== Data shown ==
Start of Block

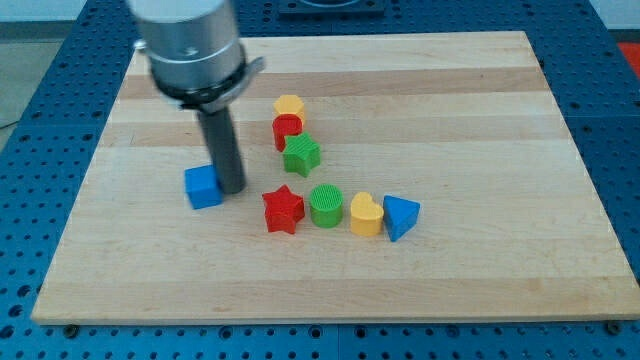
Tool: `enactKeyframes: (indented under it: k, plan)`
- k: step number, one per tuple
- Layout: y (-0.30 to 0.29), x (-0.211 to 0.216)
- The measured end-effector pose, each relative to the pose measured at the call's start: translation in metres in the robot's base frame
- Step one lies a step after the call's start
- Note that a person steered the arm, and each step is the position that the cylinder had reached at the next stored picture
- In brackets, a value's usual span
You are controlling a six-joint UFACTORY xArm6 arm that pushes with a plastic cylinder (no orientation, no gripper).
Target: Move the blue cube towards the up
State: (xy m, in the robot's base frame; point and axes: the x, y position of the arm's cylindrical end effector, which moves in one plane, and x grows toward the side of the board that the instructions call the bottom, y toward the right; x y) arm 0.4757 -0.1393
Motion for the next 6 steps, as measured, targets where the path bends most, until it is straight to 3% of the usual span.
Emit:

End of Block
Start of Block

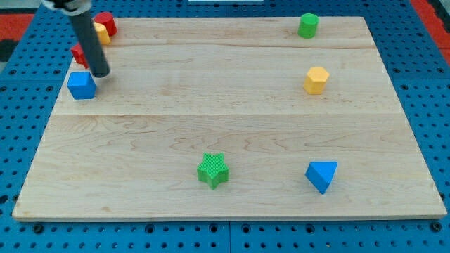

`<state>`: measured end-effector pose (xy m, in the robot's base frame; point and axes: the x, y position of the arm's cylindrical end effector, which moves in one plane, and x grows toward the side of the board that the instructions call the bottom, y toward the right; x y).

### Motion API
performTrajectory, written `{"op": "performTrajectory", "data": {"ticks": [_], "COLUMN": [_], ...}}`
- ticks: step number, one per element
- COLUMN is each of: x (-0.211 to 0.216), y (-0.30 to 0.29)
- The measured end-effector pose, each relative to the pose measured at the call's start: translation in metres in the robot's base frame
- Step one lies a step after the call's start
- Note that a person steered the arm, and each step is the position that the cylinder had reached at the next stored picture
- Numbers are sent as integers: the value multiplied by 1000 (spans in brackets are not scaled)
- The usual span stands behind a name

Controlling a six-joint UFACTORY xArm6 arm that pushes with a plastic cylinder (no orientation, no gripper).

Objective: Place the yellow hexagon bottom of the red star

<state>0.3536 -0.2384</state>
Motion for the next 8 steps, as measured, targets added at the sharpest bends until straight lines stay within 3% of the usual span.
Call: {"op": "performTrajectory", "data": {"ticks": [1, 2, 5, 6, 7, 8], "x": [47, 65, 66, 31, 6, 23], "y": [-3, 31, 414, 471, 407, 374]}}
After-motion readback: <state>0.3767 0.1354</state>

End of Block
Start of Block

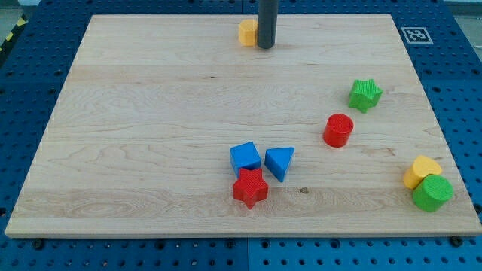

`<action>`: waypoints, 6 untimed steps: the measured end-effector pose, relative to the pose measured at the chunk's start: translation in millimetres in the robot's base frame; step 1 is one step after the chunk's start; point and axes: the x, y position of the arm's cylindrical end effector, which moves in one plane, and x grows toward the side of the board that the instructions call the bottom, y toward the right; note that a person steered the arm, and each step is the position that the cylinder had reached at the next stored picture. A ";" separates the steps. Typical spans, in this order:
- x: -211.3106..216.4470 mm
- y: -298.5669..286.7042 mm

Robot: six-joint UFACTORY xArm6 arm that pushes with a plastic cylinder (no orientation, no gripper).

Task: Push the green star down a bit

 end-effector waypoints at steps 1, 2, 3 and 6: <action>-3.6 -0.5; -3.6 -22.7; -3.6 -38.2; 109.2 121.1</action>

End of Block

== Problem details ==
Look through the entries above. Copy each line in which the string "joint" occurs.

== Response ==
You are controlling a six-joint UFACTORY xArm6 arm that pushes with a plastic cylinder (no orientation, no gripper).
Controlling a six-joint UFACTORY xArm6 arm that pushes with a plastic cylinder (no orientation, no gripper).
Robot: six-joint UFACTORY xArm6 arm that pushes with a plastic cylinder (no orientation, no gripper).

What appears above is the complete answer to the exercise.